There is no philosopher, whose judgment is so riveted to this fantastical system of liberty, as not to acknowledge the force of moral evidence, and both in speculation and practice proceed upon it, as upon a reasonable foundation.
Now moral evidence is nothing but a conclusion concerning the actions of men, derived from the consideration of their motives, temper and situation.
Thus when we see certain characters or figures described upon paper, we infer that the person, who produced them, would affirm such facts, the death of Caesar, the success of Augustus, the cruelty of Nero; and remembering many other concurrent testimonies we conclude, that those facts were once really existant, and that so many men, without any interest, would never conspire to deceive us; especially since they must, in the attempt, expose themselves to the derision of all their contemporaries, when these facts were asserted to be recent and universally known.
The same kind of reasoning runs through politics, war, commerce, economy, and indeed mixes itself so entirely in human life, that it is impossible to act or subsist a moment without having recourse to it.
A prince, who imposes a tax upon his subjects, expects their compliance.
A general, who conducts an army, makes account of a certain degree of courage.
A merchant looks for fidelity and skill in his factor or super-cargo.
A man, who gives orders for his dinner, doubts not of the obedience of his servants.
In short, as nothing more nearly interests us than our own actions and those of others, the greatest part of our reasonings is employed in judgments concerning them.

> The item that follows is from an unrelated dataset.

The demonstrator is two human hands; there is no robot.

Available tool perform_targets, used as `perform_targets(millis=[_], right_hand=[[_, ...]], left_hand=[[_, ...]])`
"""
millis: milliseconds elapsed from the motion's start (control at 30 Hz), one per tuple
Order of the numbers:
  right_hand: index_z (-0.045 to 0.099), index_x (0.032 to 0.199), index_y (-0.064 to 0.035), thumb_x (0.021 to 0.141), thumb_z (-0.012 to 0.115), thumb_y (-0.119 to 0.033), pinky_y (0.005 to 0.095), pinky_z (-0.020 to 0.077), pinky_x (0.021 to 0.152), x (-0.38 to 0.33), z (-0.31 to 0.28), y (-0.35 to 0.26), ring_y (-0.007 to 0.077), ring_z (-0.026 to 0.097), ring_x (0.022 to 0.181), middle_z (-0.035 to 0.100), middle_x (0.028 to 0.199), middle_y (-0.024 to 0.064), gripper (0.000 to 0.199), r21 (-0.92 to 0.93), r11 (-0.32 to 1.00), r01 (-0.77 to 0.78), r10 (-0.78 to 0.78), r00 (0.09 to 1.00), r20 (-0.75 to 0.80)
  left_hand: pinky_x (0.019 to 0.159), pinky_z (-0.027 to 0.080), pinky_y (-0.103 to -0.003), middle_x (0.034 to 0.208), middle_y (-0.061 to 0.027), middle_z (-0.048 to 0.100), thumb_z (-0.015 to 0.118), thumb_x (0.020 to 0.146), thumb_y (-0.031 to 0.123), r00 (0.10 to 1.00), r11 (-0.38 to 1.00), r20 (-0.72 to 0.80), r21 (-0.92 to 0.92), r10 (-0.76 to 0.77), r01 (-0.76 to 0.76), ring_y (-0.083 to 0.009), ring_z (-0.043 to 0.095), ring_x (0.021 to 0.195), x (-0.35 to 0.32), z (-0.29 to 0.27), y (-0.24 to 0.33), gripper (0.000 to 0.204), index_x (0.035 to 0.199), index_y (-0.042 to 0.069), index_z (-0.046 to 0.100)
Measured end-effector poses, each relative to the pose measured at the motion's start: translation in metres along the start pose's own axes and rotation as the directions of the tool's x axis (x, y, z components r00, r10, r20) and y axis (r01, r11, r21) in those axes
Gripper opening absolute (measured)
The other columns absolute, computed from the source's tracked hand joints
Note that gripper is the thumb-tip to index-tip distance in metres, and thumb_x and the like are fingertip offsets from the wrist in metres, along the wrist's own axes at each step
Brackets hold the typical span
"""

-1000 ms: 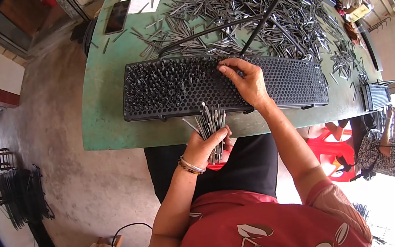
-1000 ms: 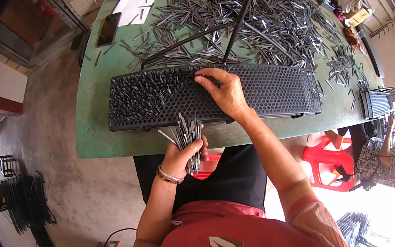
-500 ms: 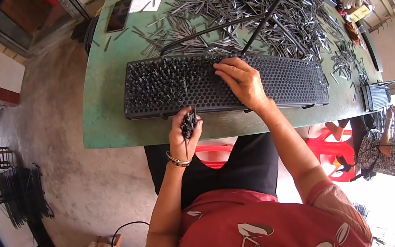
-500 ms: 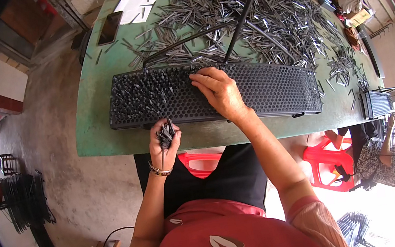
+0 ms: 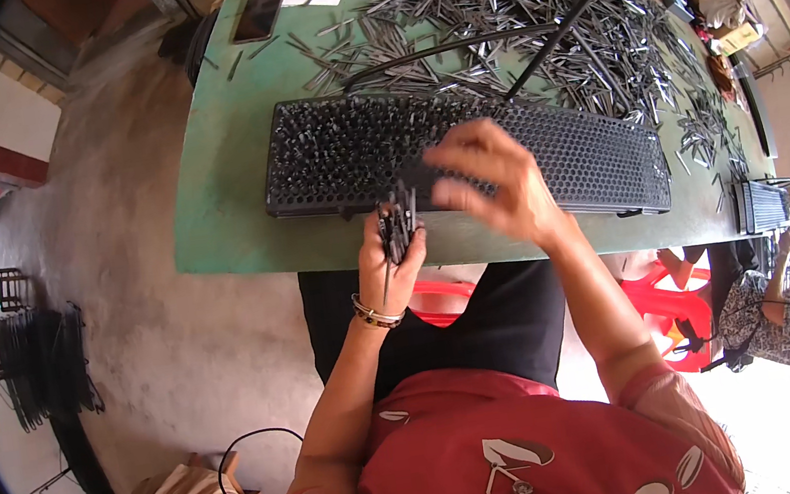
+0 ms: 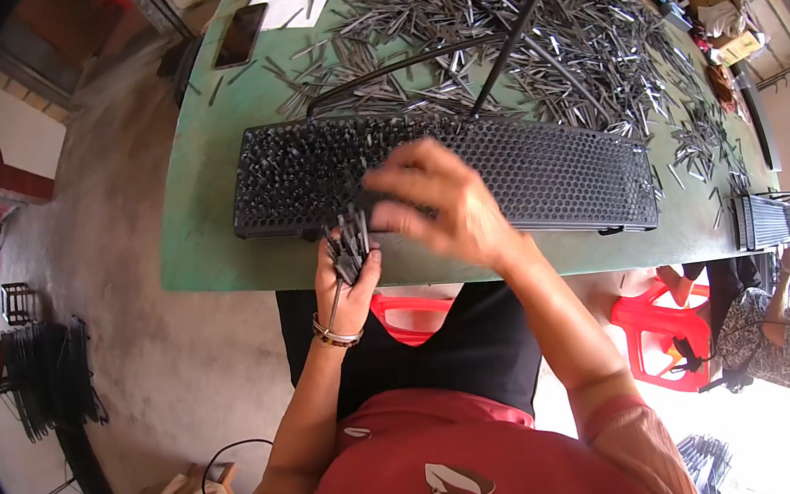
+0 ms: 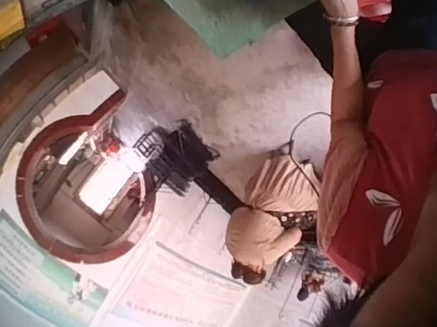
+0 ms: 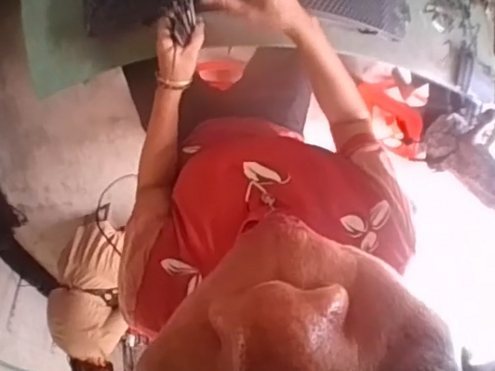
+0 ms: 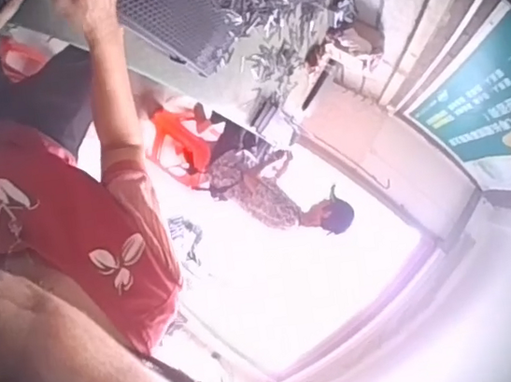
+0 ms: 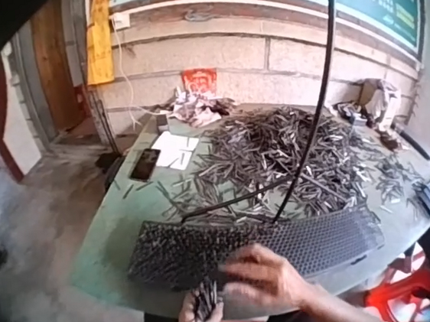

Now I assert, that whoever reasons after this manner, does ipso facto believe the actions of the will to arise from necessity, and that he knows not what he means, when he denies it.
All those objects, of which we call the one cause and the other effect, considered in themselves, are as distinct and separate from each other, as any two things in nature, nor can we ever, by the most accurate survey of them, infer the existence of the one from that of the other.
It is only from experience and the observation of their constant union, that we are able to form this inference; and even after all, the inference is nothing but the effects of custom on the imagination.
We must not here be content with saying, that the idea of cause and effect arises from objects constantly united; but must affirm, that it is the very same with the idea of those objects, and that the necessary connexion is not discovered by a conclusion of the understanding, but is merely a perception of the mind.
Wherever, therefore, we observe the same union, and wherever the union operates in the same manner upon the belief and opinion, we have the idea of causes and necessity, though perhaps we may avoid those expressions.